Sin duda, presentarse como centro-derecha y no como aquel acomplejado centro-reformista ya es un paso. Hablar de ideas, valores y principios, y desarrollarlos en una convención, es otro. Pero si esta se confirma como una mera operación para regalarle las orejas al votante tradicional, el PP se habrá jugado sus últimas cartas.  La nostalgia hacia la refundación del 89-90 y aquel Aznar aglutinador de toda la derecha sólo sirve para la gente de partido que empezó a disfrutar por primera vez de las mieles del poder.

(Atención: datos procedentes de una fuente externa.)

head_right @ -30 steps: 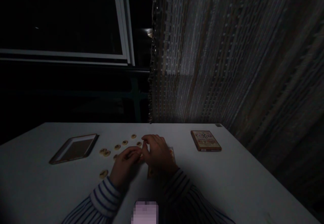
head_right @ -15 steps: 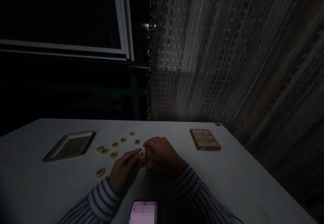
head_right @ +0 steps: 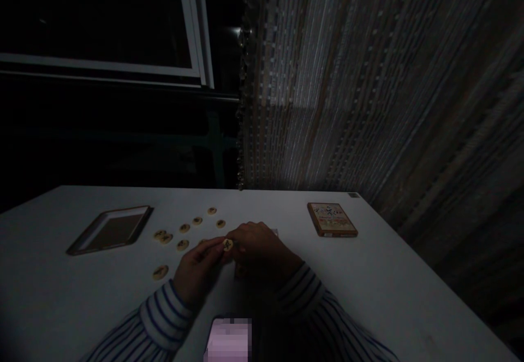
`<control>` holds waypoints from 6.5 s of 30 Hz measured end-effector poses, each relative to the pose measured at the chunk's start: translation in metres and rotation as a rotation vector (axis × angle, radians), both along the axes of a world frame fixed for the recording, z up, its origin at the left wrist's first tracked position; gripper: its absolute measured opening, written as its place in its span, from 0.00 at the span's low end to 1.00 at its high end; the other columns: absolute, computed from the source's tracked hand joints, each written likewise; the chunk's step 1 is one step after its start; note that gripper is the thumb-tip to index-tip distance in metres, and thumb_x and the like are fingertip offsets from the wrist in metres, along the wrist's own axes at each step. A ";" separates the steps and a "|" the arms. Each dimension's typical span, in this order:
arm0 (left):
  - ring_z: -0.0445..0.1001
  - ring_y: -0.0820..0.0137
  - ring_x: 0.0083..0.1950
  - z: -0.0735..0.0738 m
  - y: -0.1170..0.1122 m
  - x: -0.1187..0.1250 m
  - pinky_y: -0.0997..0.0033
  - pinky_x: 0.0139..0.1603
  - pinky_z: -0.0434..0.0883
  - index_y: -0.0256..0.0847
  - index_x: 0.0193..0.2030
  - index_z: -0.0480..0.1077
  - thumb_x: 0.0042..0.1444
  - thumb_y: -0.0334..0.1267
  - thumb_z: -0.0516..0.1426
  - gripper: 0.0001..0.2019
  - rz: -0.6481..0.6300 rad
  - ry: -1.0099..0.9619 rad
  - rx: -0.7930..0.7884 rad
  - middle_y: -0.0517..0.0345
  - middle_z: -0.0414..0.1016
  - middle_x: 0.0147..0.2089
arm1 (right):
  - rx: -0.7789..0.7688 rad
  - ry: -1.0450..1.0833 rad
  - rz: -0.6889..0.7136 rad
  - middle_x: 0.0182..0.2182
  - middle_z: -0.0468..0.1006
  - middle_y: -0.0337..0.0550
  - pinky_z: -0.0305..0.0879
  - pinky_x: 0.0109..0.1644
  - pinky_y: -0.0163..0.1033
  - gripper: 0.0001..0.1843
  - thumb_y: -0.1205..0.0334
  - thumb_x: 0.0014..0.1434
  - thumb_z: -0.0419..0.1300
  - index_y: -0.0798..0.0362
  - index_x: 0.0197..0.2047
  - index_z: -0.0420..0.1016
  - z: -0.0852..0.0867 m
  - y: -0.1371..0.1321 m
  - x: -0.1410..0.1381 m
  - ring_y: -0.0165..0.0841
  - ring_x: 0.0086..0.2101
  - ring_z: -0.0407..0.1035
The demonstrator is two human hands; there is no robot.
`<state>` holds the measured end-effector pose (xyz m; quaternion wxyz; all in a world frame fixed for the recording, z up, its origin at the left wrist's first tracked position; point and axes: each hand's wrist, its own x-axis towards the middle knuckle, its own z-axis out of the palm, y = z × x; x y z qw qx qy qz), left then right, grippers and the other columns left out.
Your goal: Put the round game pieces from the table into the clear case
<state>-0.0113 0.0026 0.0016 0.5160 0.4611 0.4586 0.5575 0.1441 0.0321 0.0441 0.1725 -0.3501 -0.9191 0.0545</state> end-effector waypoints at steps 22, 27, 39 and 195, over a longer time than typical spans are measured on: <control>0.75 0.67 0.36 -0.003 0.001 0.000 0.73 0.38 0.71 0.38 0.32 0.75 0.41 0.41 0.60 0.12 0.011 0.025 0.020 0.55 0.78 0.33 | 0.034 -0.058 -0.029 0.35 0.74 0.41 0.55 0.39 0.37 0.10 0.58 0.55 0.52 0.50 0.40 0.69 -0.001 -0.003 -0.002 0.32 0.37 0.66; 0.75 0.67 0.34 -0.002 0.000 -0.001 0.72 0.36 0.72 0.38 0.33 0.75 0.42 0.40 0.59 0.11 0.018 0.084 0.034 0.55 0.78 0.32 | 0.045 -0.061 -0.022 0.35 0.74 0.42 0.54 0.40 0.37 0.11 0.58 0.56 0.51 0.51 0.41 0.69 0.001 -0.004 -0.001 0.32 0.37 0.66; 0.74 0.67 0.38 -0.014 0.003 -0.002 0.68 0.43 0.70 0.37 0.35 0.73 0.47 0.42 0.55 0.13 0.062 0.290 0.081 0.54 0.78 0.35 | 0.012 -0.163 -0.075 0.36 0.73 0.44 0.53 0.42 0.37 0.13 0.59 0.56 0.51 0.54 0.43 0.68 0.008 -0.001 0.004 0.33 0.40 0.65; 0.65 0.74 0.27 -0.019 -0.011 -0.003 0.74 0.28 0.63 0.39 0.26 0.63 0.52 0.37 0.50 0.07 -0.126 0.893 0.422 0.60 0.66 0.25 | -0.113 -0.299 -0.189 0.34 0.76 0.44 0.54 0.37 0.33 0.17 0.60 0.59 0.43 0.53 0.37 0.72 0.023 -0.001 0.035 0.32 0.36 0.68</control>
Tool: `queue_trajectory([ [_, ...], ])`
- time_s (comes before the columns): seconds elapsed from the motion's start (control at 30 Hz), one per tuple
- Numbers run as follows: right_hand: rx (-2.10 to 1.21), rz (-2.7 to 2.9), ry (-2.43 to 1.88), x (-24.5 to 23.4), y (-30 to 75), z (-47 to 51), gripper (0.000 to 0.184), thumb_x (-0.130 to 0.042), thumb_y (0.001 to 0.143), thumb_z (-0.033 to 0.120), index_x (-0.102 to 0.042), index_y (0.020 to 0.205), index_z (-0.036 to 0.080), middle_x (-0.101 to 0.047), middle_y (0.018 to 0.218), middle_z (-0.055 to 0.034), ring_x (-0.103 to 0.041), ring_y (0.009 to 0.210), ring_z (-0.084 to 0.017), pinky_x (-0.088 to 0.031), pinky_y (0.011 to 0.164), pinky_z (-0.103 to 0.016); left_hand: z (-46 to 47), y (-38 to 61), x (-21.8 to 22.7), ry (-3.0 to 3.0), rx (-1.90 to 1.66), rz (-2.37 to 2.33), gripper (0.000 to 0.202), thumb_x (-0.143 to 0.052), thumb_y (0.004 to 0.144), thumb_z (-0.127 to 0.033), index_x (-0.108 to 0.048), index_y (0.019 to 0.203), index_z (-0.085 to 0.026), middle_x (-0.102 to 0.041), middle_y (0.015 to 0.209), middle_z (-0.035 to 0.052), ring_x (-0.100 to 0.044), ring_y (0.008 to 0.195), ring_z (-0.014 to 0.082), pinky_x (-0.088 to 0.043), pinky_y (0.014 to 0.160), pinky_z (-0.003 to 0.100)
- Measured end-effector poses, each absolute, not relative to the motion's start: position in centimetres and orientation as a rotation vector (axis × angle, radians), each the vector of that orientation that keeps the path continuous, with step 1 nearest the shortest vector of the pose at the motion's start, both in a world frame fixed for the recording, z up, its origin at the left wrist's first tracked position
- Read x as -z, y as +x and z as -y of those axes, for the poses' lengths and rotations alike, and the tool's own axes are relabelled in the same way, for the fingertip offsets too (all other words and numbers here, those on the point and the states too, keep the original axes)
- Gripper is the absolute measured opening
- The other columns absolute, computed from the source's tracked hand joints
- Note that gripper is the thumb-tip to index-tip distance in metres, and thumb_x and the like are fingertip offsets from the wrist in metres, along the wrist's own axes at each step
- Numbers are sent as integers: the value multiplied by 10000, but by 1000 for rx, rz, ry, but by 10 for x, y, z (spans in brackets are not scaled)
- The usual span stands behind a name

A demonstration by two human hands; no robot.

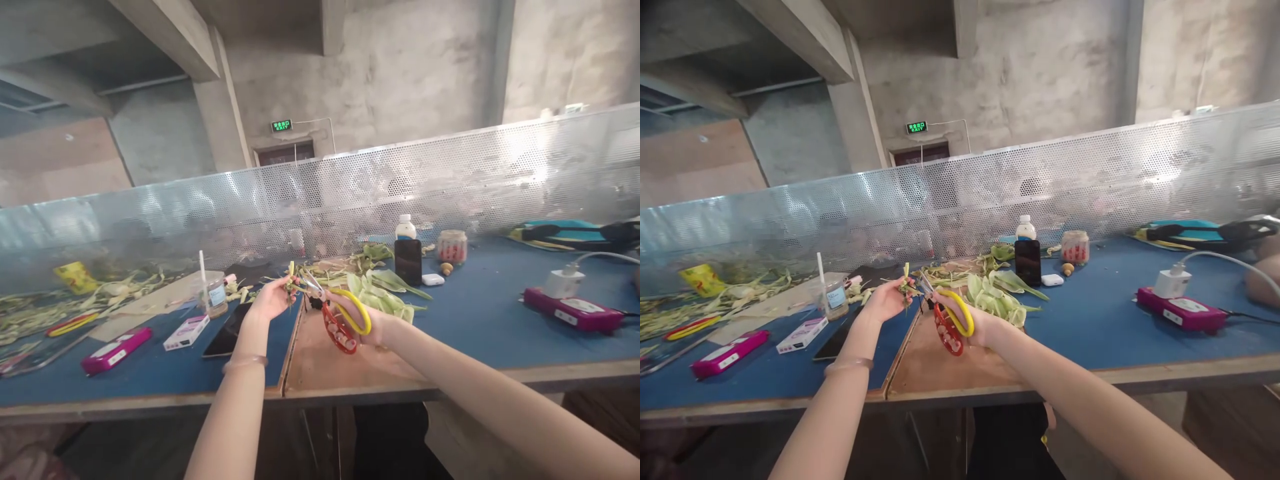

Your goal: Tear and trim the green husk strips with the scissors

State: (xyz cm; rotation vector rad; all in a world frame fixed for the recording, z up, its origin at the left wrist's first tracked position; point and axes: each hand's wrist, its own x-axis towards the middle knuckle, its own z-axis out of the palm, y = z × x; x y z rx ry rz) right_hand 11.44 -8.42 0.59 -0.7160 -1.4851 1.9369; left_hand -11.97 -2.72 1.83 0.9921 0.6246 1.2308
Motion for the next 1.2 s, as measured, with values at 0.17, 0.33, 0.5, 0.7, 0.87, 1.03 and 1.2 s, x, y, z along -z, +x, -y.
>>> queue_trajectory([
  [0.17,-2212,1518,-557,4,115,76,460,-381,755,608,-459,624,174,-502,496,10,-460,372,-104,-340,310,-205,25,-120,-18,962,-1248,-618,114,-521,741,-138,-588,824,-95,-624,752,63,-576,586,123,-481,538,261],
  [0.33,-2193,1537,-502,2,110,75,456,-349,784,583,-458,627,168,-514,488,6,-455,358,-90,-348,319,-194,27,-118,-20,945,-1264,-598,96,-510,747,-124,-585,797,-92,-623,753,67,-602,700,150,-503,648,291],
  [0.5,-2208,1560,-452,11,101,67,463,-328,794,571,-447,603,166,-510,458,4,-453,346,-104,-355,314,-210,32,-114,-22,918,-1288,-600,88,-491,755,-108,-577,763,-95,-623,727,71,-607,692,145,-503,684,295],
  [0.7,-2115,1518,-440,13,93,61,407,-381,786,549,-469,664,171,-505,466,20,-450,356,-97,-374,333,-206,31,-113,-22,933,-1304,-595,91,-490,752,-94,-571,793,-101,-610,710,59,-600,665,141,-505,637,284],
  [0.87,-2037,1505,-539,7,92,66,397,-403,767,570,-464,679,188,-478,464,37,-419,338,-79,-363,321,-192,29,-113,-21,962,-1278,-615,94,-496,751,-105,-571,805,-92,-603,720,65,-589,645,134,-495,573,261],
  [1.03,-1988,1536,-645,10,88,63,460,-395,740,622,-437,618,181,-434,452,34,-380,321,-68,-310,258,-177,31,-109,-23,932,-1285,-623,91,-492,755,-112,-572,794,-90,-592,705,67,-580,637,132,-473,524,239],
  [1.2,-1989,1534,-697,15,83,55,510,-373,726,656,-417,580,169,-410,448,31,-370,316,-64,-289,230,-172,30,-108,-22,942,-1276,-619,95,-488,758,-105,-573,791,-80,-586,706,71,-567,618,121,-473,533,236],
])
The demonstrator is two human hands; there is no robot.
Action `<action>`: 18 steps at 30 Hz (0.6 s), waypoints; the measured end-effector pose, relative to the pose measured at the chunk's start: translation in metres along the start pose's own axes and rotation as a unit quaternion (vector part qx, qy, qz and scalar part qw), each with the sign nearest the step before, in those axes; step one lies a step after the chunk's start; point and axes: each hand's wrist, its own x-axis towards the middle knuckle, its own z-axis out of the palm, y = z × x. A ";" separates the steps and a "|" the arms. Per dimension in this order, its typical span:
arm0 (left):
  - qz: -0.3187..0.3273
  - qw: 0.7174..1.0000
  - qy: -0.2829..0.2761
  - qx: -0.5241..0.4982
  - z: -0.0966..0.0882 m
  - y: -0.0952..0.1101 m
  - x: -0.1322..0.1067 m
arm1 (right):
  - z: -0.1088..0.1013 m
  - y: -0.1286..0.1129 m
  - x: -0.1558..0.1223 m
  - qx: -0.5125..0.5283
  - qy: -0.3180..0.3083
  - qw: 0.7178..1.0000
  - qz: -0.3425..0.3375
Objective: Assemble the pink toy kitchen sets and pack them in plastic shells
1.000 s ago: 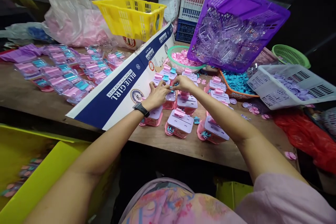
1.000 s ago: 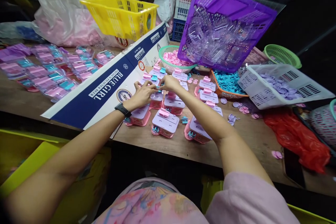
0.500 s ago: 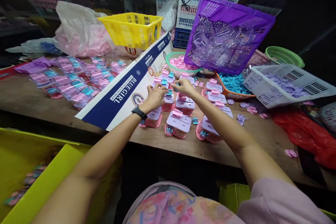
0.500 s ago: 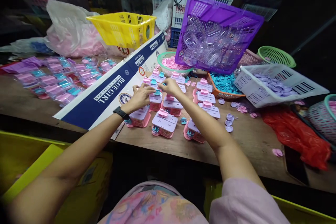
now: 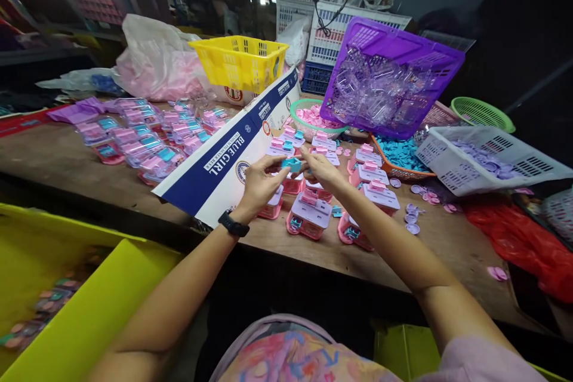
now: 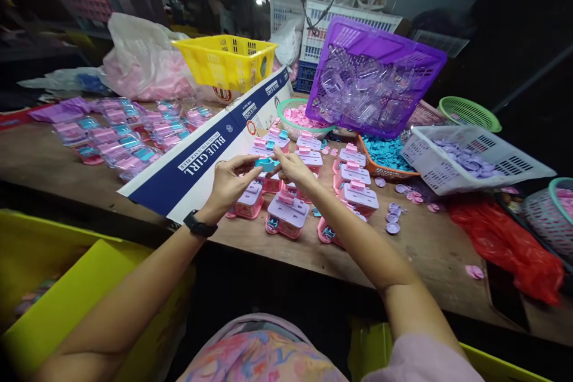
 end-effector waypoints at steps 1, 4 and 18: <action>-0.037 0.999 0.006 -0.037 -0.005 0.001 -0.001 | -0.001 0.000 0.000 -0.002 0.004 1.000 0.005; -0.106 0.989 -0.006 -0.103 -0.017 0.003 -0.002 | 0.000 0.002 0.000 -0.023 -0.013 1.000 -0.002; -0.016 0.976 -0.160 0.147 -0.014 -0.010 -0.013 | -0.136 -0.018 -0.083 -0.315 -0.126 0.933 0.118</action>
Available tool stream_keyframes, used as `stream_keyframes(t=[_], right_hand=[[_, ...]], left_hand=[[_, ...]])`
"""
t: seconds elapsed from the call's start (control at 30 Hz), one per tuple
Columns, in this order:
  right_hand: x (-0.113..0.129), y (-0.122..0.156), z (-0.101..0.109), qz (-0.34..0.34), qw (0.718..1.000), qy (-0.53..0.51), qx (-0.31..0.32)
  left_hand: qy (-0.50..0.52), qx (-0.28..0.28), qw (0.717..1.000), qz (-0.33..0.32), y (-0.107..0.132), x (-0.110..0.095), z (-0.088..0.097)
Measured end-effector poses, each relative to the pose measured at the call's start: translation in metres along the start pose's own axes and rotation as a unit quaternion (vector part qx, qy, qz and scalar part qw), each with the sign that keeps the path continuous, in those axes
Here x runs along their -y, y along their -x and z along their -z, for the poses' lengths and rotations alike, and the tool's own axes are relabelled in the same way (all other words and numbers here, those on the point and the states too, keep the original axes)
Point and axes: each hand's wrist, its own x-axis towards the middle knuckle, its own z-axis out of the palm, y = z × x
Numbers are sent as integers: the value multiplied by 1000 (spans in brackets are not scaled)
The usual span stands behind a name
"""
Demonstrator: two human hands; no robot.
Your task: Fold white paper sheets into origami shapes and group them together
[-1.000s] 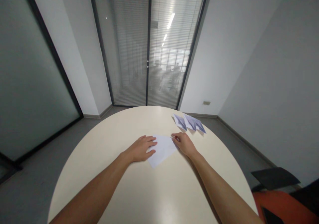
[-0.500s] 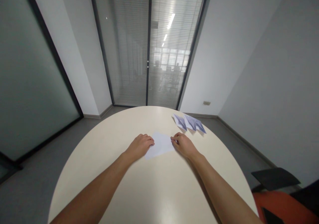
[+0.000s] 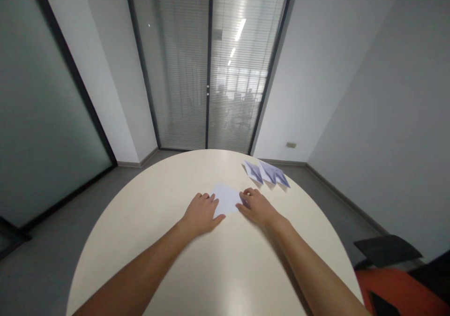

Para la que se limitó a hacer un cautivo voto útil por descarte, aquello sólo supuso el inicio de los problemas que hoy padecemos, por no haber tenido a un partido que planteara la batalla de ideas que había que afrontar; o que por lo menos no abandonara, cuando no se lo dificultará, a la derecha socio-cultural que sí la quiso dar.

Si el PP no es capaz de encontrar un camino propio en sus supuestos valores, el único servicio que podrá hacer a España es el de salir de en medio, no estorbar y dejar de marear con su márqueting a un elector de centro-derecha que a estas alturas de la película ya no atiende ni a tutelas ni a tutías.